■ What is needed ■
The response should consist of the records that follow, repeated exactly.

═══ Records shown

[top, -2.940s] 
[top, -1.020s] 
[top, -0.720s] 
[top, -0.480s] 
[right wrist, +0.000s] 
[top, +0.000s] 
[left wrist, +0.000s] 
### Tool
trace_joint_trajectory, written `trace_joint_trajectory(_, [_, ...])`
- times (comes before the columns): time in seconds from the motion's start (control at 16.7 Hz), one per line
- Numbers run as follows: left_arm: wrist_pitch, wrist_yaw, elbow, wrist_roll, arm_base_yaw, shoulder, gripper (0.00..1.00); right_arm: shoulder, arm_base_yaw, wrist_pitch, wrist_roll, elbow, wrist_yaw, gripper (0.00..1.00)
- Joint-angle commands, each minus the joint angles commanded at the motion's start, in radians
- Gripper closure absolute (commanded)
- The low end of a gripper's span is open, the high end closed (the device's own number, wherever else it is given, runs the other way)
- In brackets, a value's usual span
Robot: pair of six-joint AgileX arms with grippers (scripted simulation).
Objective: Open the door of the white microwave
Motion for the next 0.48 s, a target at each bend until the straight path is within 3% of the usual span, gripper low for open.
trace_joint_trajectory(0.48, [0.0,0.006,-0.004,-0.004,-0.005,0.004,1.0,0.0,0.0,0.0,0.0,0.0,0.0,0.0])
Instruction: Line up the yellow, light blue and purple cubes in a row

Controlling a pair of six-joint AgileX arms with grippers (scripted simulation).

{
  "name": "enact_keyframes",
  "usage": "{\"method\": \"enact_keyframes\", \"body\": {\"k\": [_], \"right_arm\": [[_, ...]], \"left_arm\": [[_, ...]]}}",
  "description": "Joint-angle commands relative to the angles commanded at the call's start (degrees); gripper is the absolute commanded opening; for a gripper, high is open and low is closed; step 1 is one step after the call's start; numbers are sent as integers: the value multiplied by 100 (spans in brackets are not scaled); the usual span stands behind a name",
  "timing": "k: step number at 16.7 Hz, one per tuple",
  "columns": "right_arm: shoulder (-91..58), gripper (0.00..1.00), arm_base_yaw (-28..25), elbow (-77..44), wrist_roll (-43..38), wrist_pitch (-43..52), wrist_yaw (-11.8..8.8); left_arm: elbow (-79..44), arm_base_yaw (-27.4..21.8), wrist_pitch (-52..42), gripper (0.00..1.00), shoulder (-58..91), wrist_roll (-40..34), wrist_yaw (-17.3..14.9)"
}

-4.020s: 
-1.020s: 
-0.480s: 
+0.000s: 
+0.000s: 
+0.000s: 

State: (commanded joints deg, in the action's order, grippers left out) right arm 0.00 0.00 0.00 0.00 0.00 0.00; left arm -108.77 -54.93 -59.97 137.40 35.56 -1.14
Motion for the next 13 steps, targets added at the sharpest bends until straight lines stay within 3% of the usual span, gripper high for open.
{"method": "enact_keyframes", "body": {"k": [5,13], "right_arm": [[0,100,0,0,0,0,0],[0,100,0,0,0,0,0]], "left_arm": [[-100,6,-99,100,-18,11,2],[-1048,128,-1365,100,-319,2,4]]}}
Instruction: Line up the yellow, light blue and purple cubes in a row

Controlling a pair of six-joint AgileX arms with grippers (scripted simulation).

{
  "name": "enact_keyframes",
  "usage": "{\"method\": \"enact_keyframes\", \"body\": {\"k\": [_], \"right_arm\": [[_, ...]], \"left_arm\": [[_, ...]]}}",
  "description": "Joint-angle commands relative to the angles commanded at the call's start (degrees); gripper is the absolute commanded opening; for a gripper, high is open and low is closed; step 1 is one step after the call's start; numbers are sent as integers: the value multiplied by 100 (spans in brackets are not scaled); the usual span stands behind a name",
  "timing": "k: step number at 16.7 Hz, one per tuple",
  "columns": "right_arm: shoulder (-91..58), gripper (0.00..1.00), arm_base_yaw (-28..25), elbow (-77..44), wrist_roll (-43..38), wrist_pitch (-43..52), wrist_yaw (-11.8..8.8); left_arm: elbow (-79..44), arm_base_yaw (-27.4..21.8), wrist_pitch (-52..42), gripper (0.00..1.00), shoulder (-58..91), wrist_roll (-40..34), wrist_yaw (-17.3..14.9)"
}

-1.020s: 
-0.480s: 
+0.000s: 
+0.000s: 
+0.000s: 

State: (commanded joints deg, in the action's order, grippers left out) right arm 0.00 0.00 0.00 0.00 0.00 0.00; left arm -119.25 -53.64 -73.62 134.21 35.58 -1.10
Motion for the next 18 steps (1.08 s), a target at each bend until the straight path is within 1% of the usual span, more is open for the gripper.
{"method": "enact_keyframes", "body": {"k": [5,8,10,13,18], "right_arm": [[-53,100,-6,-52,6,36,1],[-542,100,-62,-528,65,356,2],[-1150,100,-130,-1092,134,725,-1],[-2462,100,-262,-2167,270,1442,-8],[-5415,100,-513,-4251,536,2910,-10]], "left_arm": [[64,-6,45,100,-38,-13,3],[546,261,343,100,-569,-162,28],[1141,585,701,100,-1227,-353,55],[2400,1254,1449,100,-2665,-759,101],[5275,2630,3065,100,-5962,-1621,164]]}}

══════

■ Written solution ■
[top, -2.940s] 
[top, -1.020s] 
[top, -0.720s] 
[top, -0.480s] 
[right wrist, +0.000s] 
[top, +0.000s] 
[left wrist, +0.000s] 
### Tool
trace_joint_trajectory, written `trace_joint_trajectory(_, [_, ...])`
- times (comes before the columns): time in seconds from the motion's start (control at 16.7 Hz), one per line
- Numbers run as follows: left_arm: wrist_pitch, wrist_yaw, elbow, wrist_roll, arm_base_yaw, shoulder, gripper (0.00..1.00); right_arm: shoulder, arm_base_yaw, wrist_pitch, wrist_roll, elbow, wrist_yaw, gripper (0.00..1.00)
- Joint-angle commands, each minus the joint angles commanded at the motion's start, in radians
- Gripper closure absolute (commanded)
- The low end of a gripper's span is open, the high end closed (the device's own number, wherever else it is given, runs the other way)
- In brackets, a value's usual span
Robot: pair of six-joint AgileX arms with grippers (scripted simulation).
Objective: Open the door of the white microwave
Motion for the next 0.48 s, a target at each bend until the straight path is within 3% of the usual span, gripper low for open.
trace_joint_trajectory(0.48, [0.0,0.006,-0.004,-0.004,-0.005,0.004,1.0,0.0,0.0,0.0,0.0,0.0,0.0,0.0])
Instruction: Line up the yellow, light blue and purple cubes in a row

Controlling a pair of six-joint AgileX arms with grippers (scripted simulation).

{
  "name": "enact_keyframes",
  "usage": "{\"method\": \"enact_keyframes\", \"body\": {\"k\": [_], \"right_arm\": [[_, ...]], \"left_arm\": [[_, ...]]}}",
  "description": "Joint-angle commands relative to the angles commanded at the call's start (degrees); gripper is the absolute commanded opening; for a gripper, high is open and low is closed; step 1 is one step after the call's start; numbers are sent as integers: the value multiplied by 100 (spans in brackets are not scaled); the usual span stands behind a name",
  "timing": "k: step number at 16.7 Hz, one per tuple",
  "columns": "right_arm: shoulder (-91..58), gripper (0.00..1.00), arm_base_yaw (-28..25), elbow (-77..44), wrist_roll (-43..38), wrist_pitch (-43..52), wrist_yaw (-11.8..8.8); left_arm: elbow (-79..44), arm_base_yaw (-27.4..21.8), wrist_pitch (-52..42), gripper (0.00..1.00), shoulder (-58..91), wrist_roll (-40..34), wrist_yaw (-17.3..14.9)"
}

-4.020s: 
-1.020s: 
-0.480s: 
+0.000s: 
+0.000s: 
+0.000s: 

State: (commanded joints deg, in the action's order, grippers left out) right arm 0.00 0.00 0.00 0.00 0.00 0.00; left arm -108.77 -54.93 -59.97 137.40 35.56 -1.14
Motion for the next 13 steps, targets added at the sharpest bends until straight lines stay within 3% of the usual span, gripper high for open.
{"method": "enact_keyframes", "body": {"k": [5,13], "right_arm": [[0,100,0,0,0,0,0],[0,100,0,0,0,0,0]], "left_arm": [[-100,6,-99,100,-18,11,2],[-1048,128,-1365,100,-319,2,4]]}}
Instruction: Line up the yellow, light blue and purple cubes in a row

Controlling a pair of six-joint AgileX arms with grippers (scripted simulation).

{
  "name": "enact_keyframes",
  "usage": "{\"method\": \"enact_keyframes\", \"body\": {\"k\": [_], \"right_arm\": [[_, ...]], \"left_arm\": [[_, ...]]}}",
  "description": "Joint-angle commands relative to the angles commanded at the call's start (degrees); gripper is the absolute commanded opening; for a gripper, high is open and low is closed; step 1 is one step after the call's start; numbers are sent as integers: the value multiplied by 100 (spans in brackets are not scaled); the usual span stands behind a name",
  "timing": "k: step number at 16.7 Hz, one per tuple",
  "columns": "right_arm: shoulder (-91..58), gripper (0.00..1.00), arm_base_yaw (-28..25), elbow (-77..44), wrist_roll (-43..38), wrist_pitch (-43..52), wrist_yaw (-11.8..8.8); left_arm: elbow (-79..44), arm_base_yaw (-27.4..21.8), wrist_pitch (-52..42), gripper (0.00..1.00), shoulder (-58..91), wrist_roll (-40..34), wrist_yaw (-17.3..14.9)"
}

-1.020s: 
-0.480s: 
+0.000s: 
+0.000s: 
+0.000s: 

State: (commanded joints deg, in the action's order, grippers left out) right arm 0.00 0.00 0.00 0.00 0.00 0.00; left arm -119.25 -53.64 -73.62 134.21 35.58 -1.10
Motion for the next 18 steps (1.08 s), a target at each bend until the straight path is within 1% of the usual span, more is open for the gripper.
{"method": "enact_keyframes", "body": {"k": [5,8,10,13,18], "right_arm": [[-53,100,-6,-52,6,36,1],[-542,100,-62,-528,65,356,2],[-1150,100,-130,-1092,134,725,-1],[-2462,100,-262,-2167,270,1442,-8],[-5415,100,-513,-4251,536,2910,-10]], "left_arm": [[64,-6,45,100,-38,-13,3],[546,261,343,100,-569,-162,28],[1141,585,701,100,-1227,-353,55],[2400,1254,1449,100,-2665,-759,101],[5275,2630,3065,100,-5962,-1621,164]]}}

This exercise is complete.